Would you please copy every line of the material that follows, exactly as it reads?

Provided material below:

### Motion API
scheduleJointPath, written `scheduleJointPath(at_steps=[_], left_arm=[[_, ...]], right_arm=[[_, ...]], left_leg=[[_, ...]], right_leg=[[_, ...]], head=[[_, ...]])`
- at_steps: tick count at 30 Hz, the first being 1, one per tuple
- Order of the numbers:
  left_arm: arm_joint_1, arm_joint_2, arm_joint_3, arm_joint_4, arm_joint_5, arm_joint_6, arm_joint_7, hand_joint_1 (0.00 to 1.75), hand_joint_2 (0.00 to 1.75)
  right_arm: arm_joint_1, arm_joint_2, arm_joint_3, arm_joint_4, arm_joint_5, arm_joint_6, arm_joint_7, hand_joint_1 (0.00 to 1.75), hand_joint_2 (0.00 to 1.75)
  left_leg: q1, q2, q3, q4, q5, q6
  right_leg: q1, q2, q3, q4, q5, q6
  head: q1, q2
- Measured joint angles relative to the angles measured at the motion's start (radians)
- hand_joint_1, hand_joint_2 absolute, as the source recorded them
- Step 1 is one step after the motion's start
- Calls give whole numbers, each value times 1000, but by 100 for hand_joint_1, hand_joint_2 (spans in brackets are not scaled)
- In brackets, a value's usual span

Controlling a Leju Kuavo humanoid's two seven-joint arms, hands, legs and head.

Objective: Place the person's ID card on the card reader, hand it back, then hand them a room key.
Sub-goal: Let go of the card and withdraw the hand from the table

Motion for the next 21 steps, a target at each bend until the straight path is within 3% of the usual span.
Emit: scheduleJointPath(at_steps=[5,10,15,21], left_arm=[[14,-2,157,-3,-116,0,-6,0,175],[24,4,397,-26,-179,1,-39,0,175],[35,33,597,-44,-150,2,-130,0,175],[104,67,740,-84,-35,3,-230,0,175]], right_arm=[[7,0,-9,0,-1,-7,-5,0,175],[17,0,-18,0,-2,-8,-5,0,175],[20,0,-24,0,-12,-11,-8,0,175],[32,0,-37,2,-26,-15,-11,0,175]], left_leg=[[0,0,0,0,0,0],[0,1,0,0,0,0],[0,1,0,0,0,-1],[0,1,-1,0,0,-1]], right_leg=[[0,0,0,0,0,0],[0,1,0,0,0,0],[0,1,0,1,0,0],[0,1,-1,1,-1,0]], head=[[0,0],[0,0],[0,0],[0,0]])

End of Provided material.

- _Answer for the task_:
### Motion API
scheduleJointPath, written `scheduleJointPath(at_steps=[_], left_arm=[[_, ...]], right_arm=[[_, ...]], left_leg=[[_, ...]], right_leg=[[_, ...]], head=[[_, ...]])`
- at_steps: tick count at 30 Hz, the first being 1, one per tuple
- Order of the numbers:
  left_arm: arm_joint_1, arm_joint_2, arm_joint_3, arm_joint_4, arm_joint_5, arm_joint_6, arm_joint_7, hand_joint_1 (0.00 to 1.75), hand_joint_2 (0.00 to 1.75)
  right_arm: arm_joint_1, arm_joint_2, arm_joint_3, arm_joint_4, arm_joint_5, arm_joint_6, arm_joint_7, hand_joint_1 (0.00 to 1.75), hand_joint_2 (0.00 to 1.75)
  left_leg: q1, q2, q3, q4, q5, q6
  right_leg: q1, q2, q3, q4, q5, q6
  head: q1, q2
- Measured joint angles relative to the angles measured at the motion's start (radians)
- hand_joint_1, hand_joint_2 absolute, as the source recorded them
- Step 1 is one step after the motion's start
- Calls give whole numbers, each value times 1000, but by 100 for hand_joint_1, hand_joint_2 (spans in brackets are not scaled)
- In brackets, a value's usual span

Controlling a Leju Kuavo humanoid's two seven-joint arms, hands, legs and head.

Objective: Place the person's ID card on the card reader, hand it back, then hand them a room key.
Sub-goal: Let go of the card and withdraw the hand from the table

Motion for the next 21 steps, a target at each bend until the straight path is within 3% of the usual span.
Emit: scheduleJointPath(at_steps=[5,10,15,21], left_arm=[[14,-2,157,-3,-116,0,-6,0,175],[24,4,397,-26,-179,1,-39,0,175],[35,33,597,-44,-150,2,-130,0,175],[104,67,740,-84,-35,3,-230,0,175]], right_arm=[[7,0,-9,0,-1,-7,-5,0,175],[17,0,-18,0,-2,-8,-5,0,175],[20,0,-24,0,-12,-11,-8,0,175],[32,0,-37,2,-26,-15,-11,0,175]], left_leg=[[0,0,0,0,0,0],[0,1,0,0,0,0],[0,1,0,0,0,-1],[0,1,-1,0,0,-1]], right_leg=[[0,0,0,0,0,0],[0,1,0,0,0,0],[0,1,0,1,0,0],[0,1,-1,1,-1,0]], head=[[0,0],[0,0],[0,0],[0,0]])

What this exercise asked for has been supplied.